Deus Ex: Reflecting on Meaning
One thing I’ve been mulling over as I start this game again: how historical and political context has changed the the experience. That’s been the case from almost the beginning, mind you: this is a game released in the year 2000, and the first mission involves a terrorist attack on New York City. A previous attack knocked the head off the Statue of Liberty in a fit of heavy-handed symbolism. This is how we imagined a terrorist attack that destroys a major New York landmark happening a year before it happened. No coincidences, really: the fiction and the reality were both planned out by people from more or less the same culture, and the differences between the scenarios mostly reflect differences in practical constraints.
But that was two decades ago. Today, we have another major world event kind of reflecting a plot point in the game: the plague. In the world of Deus Ex, there’s a deadly contagion that I think was secretly engineered by the secret bad guys — I don’t think I’ve seen definite confirmation of that, but even if they didn’t make the thing, they’re definitely taking advantage of it to extend their control. The intro cutscene shows them talking about using their stranglehold over vaccines to blackmail government officials. Now, that’s pretty definitely not what’s going on with COVID-19. But the disquieting thing is that there are people who seem to genuinely believe conspiracy theories of the sort presented here. Do we really need stories that encourage this line of thought?

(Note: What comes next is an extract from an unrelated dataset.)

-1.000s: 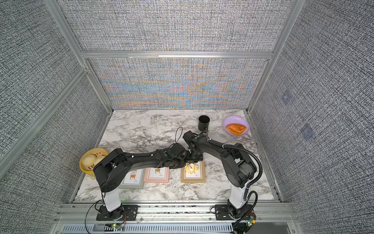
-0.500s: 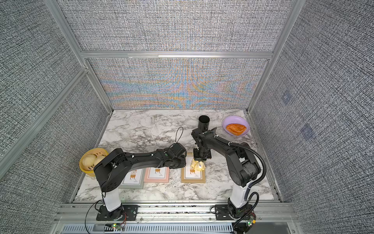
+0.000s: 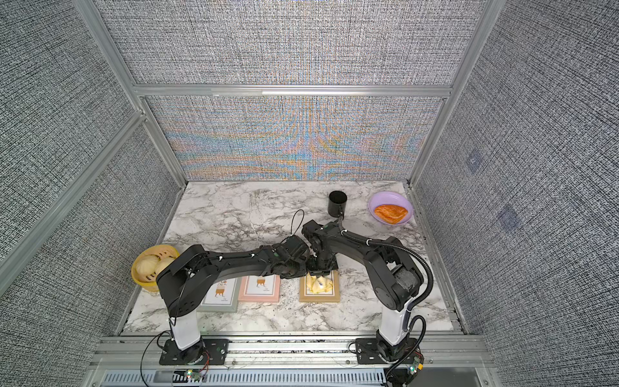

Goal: Wipe the picture frame with a cloth
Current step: Wipe the dirt from the picture frame.

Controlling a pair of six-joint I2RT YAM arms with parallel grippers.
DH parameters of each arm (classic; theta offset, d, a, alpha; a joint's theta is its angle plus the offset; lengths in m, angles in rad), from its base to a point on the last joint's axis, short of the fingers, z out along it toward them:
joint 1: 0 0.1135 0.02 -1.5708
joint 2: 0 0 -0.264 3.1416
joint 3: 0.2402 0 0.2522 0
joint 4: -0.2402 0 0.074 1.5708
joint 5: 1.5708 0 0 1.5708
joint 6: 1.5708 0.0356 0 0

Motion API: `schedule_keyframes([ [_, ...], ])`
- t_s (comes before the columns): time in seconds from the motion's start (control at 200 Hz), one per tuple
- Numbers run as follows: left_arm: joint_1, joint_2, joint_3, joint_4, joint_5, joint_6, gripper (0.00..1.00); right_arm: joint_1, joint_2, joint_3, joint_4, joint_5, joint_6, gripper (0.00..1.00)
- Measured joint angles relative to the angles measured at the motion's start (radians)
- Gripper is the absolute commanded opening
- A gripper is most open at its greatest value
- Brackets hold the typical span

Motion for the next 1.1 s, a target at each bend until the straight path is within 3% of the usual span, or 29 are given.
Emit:
schedule_keyframes([
  [0.145, 0.000, 0.001, 0.003, -0.004, 0.000, 0.000, 0.05, -0.070, -0.043, -0.041, -0.055, 0.043, -0.024, 0.00],
  [0.305, 0.000, 0.002, 0.003, -0.004, 0.000, 0.001, 0.05, -0.044, -0.054, -0.056, -0.055, 0.053, -0.039, 0.00],
  [0.51, 0.000, 0.000, -0.002, 0.000, 0.000, -0.002, 0.05, 0.062, -0.063, -0.066, -0.038, -0.045, -0.008, 0.00],
  [0.746, 0.000, 0.000, -0.004, 0.002, 0.001, -0.006, 0.05, 0.058, -0.067, -0.087, 0.029, -0.119, 0.029, 0.00],
  [0.931, 0.000, -0.005, -0.010, 0.008, 0.000, -0.011, 0.05, -0.013, -0.103, -0.123, -0.008, -0.037, 0.043, 0.00],
  [1.096, 0.000, -0.008, -0.016, 0.016, 0.000, -0.013, 0.05, -0.013, -0.109, -0.123, -0.014, 0.011, 0.051, 0.00],
])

And that’s the crux of it, really. Part of the premise of Deus Ex is that all the old conspiracy theories are real. That hits differently in a post-Qanon world. There are people who believe this nonsense and, amazingly, they currently pose a non-ignorable threat to democracy in America. If a game with a similar premise were released today, I’d assume it’s right-wing. What are the actual politics of Deus Ex? Can I tell? I’ll probably be returning to this.